First Amsterdam Breech Conference, Day 2
Ken Johnson & Betty-Anne Daviss
Rethinking the Physiology of Breech Birth:
A Cohort Study in Frankfurt, Germany, 2004-2011
Betty-Anne Daviss opened the session by remarking that this study has been a long time coming; she’s been working on it since 2008. It is a collaboration between Frankfurt and Ottawa involving Frank Louwen, Anke Reitter, herself, and her epidemiologist husband Ken Johnson.
|from Spinning Babies|
B-AD: Research over the last several decades has focused largely on comparison between vaginal birth and elective cesarean section (ECS), and almost no focus on how to improve vaginal breech birth (VBB). She finds that sad. Most of the large registry studies (such as the ones done in the Netherlands, Canada, or the U.S.) appear to have a higher neonatal mortality and/or morbidity with VBB than with ECS. But the registry studies do not capture the details that the cohort studies do.
There are other problems. In Canada, when Lyons et al published their registry study, the conclusions read that the neonatal mortality and morbidity rates were higher with vaginal breech birth. What the abstract did not make clear was that because the outcome measure was reported as a composite variable. Although the two outcomes were reported together as "higher," it was only the morbidity, not the mortality, that was higher. In fact, when she and Ken went to the actual table, the neonatal mortality (NNM) was clearly reported as "0" and the morbidity was, no doubt, not long-term (as in the Term Breech Trial). But if you only look at the abstract and can't wade through the real meaning of the study, you get terribly fearful of vaginal breech birth. And that fear is difficult to undo.
Betty-Anne suggested that we look at cohort studies done in units, like in France, Belgium, Dublin, Newcastle, Norway, and Frankfurt. In all of these places--with skilled attendants, good screening, and protocols--almost invariably the difference in NNM is very negligible.
Today she and Ken are presenting what it looks like to compare two kinds of vaginal birth. It wasn’t an intention-to-treat study; rather, it compares what actually happened. For more understanding of concerns about relying only on RCTs such as the Term Breech Trial and the history of some of the breech research, refer to Evolving Evidence Since the Term Breech Trial: Canadian Response, European Dissent, and Potential Solutions.
KJ: (Next, Ken presented some information on the premature breeches, which they excluded from the study, but were interesting nevertheless.)
The Frankfurt study included 750 term breeches. 42% were scheduled cesareans; half of those cesareans were by the mother’s choice. The Frankfurt cohort had a high number of primips. Most of the vaginal breech births ended with the mothers upright. They also looked just at the last 2.5 years at the clinic, since they were almost exclusively doing upright births at that point. With mothers exclusively upright, they saw slightly higher success rates.

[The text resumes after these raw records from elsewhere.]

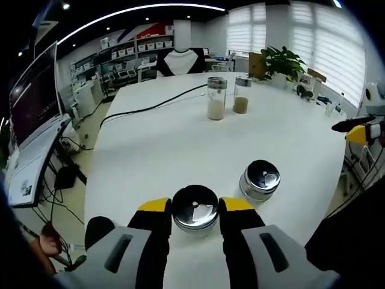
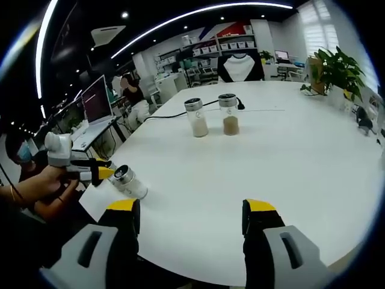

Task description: Rotate the seasoning bottle until the label or dispensing opening points toward the visible target arrow and the bottle remains upright within the marked orientation range

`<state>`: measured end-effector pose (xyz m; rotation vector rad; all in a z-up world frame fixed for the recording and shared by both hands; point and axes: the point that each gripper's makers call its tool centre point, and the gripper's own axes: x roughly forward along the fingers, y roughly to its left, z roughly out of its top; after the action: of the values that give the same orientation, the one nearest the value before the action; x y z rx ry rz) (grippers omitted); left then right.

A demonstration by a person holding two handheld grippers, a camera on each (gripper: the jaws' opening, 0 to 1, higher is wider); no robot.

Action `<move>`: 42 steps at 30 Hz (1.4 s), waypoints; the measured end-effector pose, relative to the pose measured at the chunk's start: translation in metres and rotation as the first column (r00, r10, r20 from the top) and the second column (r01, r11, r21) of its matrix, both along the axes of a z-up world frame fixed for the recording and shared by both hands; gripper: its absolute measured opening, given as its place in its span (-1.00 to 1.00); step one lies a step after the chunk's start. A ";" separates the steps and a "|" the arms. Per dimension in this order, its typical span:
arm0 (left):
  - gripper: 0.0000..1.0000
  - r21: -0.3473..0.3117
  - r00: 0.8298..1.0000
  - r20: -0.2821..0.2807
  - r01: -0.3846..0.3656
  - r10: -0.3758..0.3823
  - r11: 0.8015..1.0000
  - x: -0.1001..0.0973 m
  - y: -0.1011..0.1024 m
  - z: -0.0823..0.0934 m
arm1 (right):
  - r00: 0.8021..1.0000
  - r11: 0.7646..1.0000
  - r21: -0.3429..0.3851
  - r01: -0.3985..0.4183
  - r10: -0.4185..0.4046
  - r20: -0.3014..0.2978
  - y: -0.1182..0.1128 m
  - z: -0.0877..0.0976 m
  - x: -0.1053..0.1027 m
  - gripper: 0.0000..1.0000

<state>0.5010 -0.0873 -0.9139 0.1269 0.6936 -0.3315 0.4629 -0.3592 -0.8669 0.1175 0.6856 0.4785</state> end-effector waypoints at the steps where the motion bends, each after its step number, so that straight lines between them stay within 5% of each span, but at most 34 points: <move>1: -0.33 0.006 1.000 0.001 0.007 -0.007 1.000 -0.001 -0.001 0.000 | 1.000 1.000 -0.001 -0.001 0.001 0.000 0.000 0.000 0.000 0.37; 10: -0.26 0.011 0.998 0.043 0.041 -0.042 0.999 0.000 -0.004 0.012 | 1.000 1.000 -0.015 -0.025 0.025 0.002 0.001 -0.001 0.003 0.34; 15: -0.08 0.006 0.989 0.110 0.103 -0.103 0.995 0.003 -0.010 0.030 | 0.989 0.995 -0.025 -0.093 0.096 0.117 0.009 0.021 0.025 0.33; 21: 0.05 -0.003 0.987 0.129 0.098 -0.097 0.995 -0.001 -0.009 0.038 | 0.973 0.982 -0.102 -0.158 0.173 0.156 0.018 0.026 0.051 0.33; 25: 0.38 -0.113 0.986 0.155 0.073 -0.055 0.991 -0.003 -0.014 0.044 | 0.964 0.981 -0.094 -0.171 0.186 0.189 0.025 0.038 0.068 0.33; 29: 0.77 -0.083 0.980 0.193 0.066 -0.049 0.994 -0.003 -0.010 0.046 | 0.962 0.983 -0.066 -0.169 0.179 0.206 0.027 0.048 0.084 0.31; 42: 0.97 -0.131 0.976 0.217 0.058 -0.029 0.990 -0.004 -0.015 0.053 | 0.927 0.964 -0.100 -0.247 0.265 0.265 0.044 0.065 0.130 0.22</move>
<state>0.4965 -0.1023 -0.8608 0.0466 0.4534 -0.3998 0.5925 -0.3152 -0.8016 -0.1019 0.4410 0.7089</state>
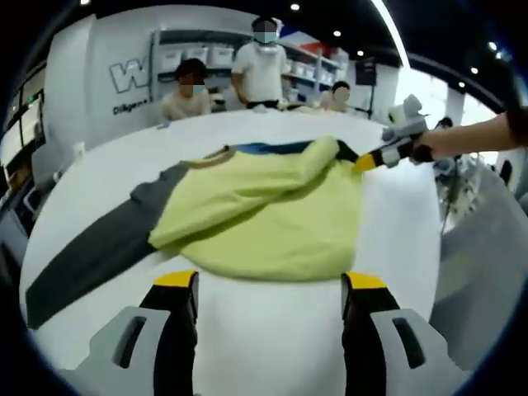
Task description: Fold the garment on the visible template until the final outline fits inside the template.
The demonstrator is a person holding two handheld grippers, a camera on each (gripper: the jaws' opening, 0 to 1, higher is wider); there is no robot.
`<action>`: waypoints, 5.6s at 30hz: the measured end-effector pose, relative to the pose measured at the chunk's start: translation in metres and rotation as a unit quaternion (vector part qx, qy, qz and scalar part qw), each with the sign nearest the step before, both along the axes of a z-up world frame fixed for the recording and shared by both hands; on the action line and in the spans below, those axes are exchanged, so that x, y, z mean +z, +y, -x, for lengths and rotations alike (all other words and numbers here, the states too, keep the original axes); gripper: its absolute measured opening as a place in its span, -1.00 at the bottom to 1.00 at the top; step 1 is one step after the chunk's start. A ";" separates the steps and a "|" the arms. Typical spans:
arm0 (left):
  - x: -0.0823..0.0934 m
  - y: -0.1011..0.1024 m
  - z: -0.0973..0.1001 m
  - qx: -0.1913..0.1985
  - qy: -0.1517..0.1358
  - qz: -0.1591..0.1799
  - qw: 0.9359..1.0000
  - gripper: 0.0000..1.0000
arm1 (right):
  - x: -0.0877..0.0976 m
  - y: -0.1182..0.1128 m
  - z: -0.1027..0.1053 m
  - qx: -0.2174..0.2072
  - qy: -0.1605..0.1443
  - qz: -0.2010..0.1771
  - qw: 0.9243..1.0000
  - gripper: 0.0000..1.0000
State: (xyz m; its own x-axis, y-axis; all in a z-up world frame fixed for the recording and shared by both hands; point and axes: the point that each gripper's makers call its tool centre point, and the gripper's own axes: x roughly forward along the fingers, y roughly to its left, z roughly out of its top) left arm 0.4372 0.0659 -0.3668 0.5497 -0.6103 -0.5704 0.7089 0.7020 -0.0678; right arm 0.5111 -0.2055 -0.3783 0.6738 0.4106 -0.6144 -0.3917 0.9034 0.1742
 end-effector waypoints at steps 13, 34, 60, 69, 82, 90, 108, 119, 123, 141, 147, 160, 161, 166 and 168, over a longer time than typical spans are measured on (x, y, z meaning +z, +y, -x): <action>-0.015 -0.038 0.000 0.003 0.001 -0.017 1.000 0.12 | 0.025 0.002 -0.006 -0.005 -0.022 -0.023 0.999 -1.00; 0.013 -0.029 -0.012 -0.028 -0.054 -0.073 0.995 -0.94 | 0.067 0.013 -0.007 0.004 -0.057 -0.042 0.998 -1.00; 0.042 -0.010 -0.050 -0.034 -0.086 -0.113 0.989 -0.94 | 0.053 0.046 -0.011 0.032 -0.046 -0.044 0.997 -1.00; 0.013 0.008 -0.058 -0.003 -0.048 -0.101 0.994 -0.93 | 0.041 0.056 0.004 0.093 -0.049 0.004 0.994 -0.68; -0.008 0.014 -0.050 0.005 -0.023 -0.106 0.994 -0.93 | -0.006 0.071 0.026 0.160 -0.010 0.072 0.984 -0.61; -0.013 0.010 -0.045 0.002 -0.022 -0.111 0.994 -0.94 | -0.014 0.064 0.017 0.171 -0.015 0.117 0.978 -0.77; 0.007 0.025 -0.027 -0.001 -0.026 -0.100 0.995 -0.96 | 0.021 0.052 0.050 0.141 -0.010 0.044 0.989 -1.00; 0.019 0.034 0.005 -0.021 -0.034 -0.149 0.988 -0.96 | 0.037 0.034 0.073 0.104 -0.029 0.003 0.994 -1.00; 0.031 0.040 0.010 -0.028 -0.058 -0.162 0.985 -0.96 | 0.053 0.038 0.077 0.100 -0.055 -0.014 0.993 -1.00; 0.011 0.041 0.088 -0.115 -0.004 -0.210 0.971 -0.95 | 0.039 0.034 0.142 0.092 -0.046 -0.025 0.994 -1.00; -0.008 0.048 0.096 -0.123 0.022 -0.229 0.965 -0.94 | 0.022 0.031 0.153 0.087 -0.032 -0.019 0.996 -1.00; -0.016 0.083 0.111 -0.083 0.049 -0.228 0.969 -0.80 | 0.019 0.030 0.163 0.068 -0.011 -0.014 0.998 -1.00; -0.015 0.089 0.111 -0.078 0.046 -0.235 0.968 -0.80 | 0.018 0.027 0.163 0.066 -0.011 -0.013 0.998 -1.00; -0.011 0.102 0.109 -0.047 0.044 -0.237 0.969 -0.76 | 0.014 0.019 0.169 0.056 0.001 -0.008 0.998 -1.00; -0.012 0.103 0.109 -0.037 0.052 -0.221 0.973 -0.74 | 0.015 0.007 0.167 0.045 0.002 -0.013 0.999 -1.00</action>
State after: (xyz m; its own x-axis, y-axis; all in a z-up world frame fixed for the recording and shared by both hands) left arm 0.3286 0.1692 -0.3788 0.4399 -0.3283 -0.8359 0.7637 0.6265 0.1558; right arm 0.3443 -0.1986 -0.3630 0.6305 0.4854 -0.6057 -0.4704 0.8596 0.1992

B-AD: This is an observational cohort study, not a randomized controlled trial. We are looking at what is, not at what’s planned. That is, the cohort study describes what has happened at each birth in the natural process of a particular delivery unit, without instigating or removing parameters, as with the randomized controlled trial. Observational data in a unit can thus be very useful and has some merit of itself that can be more useful than randomization.
But it does raise the question: how do people decide what position they end up in? We explain that in the study.
KJ: Having a woman upright resulted in fewer maneuvers. Forceps and episiotomies were never needed in any of the vaginal breech births.
B-AD: We didn’t collect information about fundal pressure in the database, which is actually used frequently, so that would be useful to do in the future.
KJ: Upright maternal positioning resulted in fewer neonatal injuries and a shorter 2nd stage of labor. How do they define 2nd stage in Germany? It starts at full dilation--not at the onset of spontaneous maternal pushing--so it includes a latent stage. This explains some of the longer 2nd stages recorded in the Frankfurt study.
The Frankfurt study used the definitions of fetal and neonatal mortality & morbidity in the PREMODA study. This allows us to compare the Frankfurt data to the PREMODA study and to the TBT (upon which PREMODA was based).
B-AD: This database is incredibly useful. We need to have more of these databases to amplify this area of knowledge. Observational data in cohort studies is really valuable to individual hospitals so they know what is going on and to compare notes with other units. Collect your data in your unit!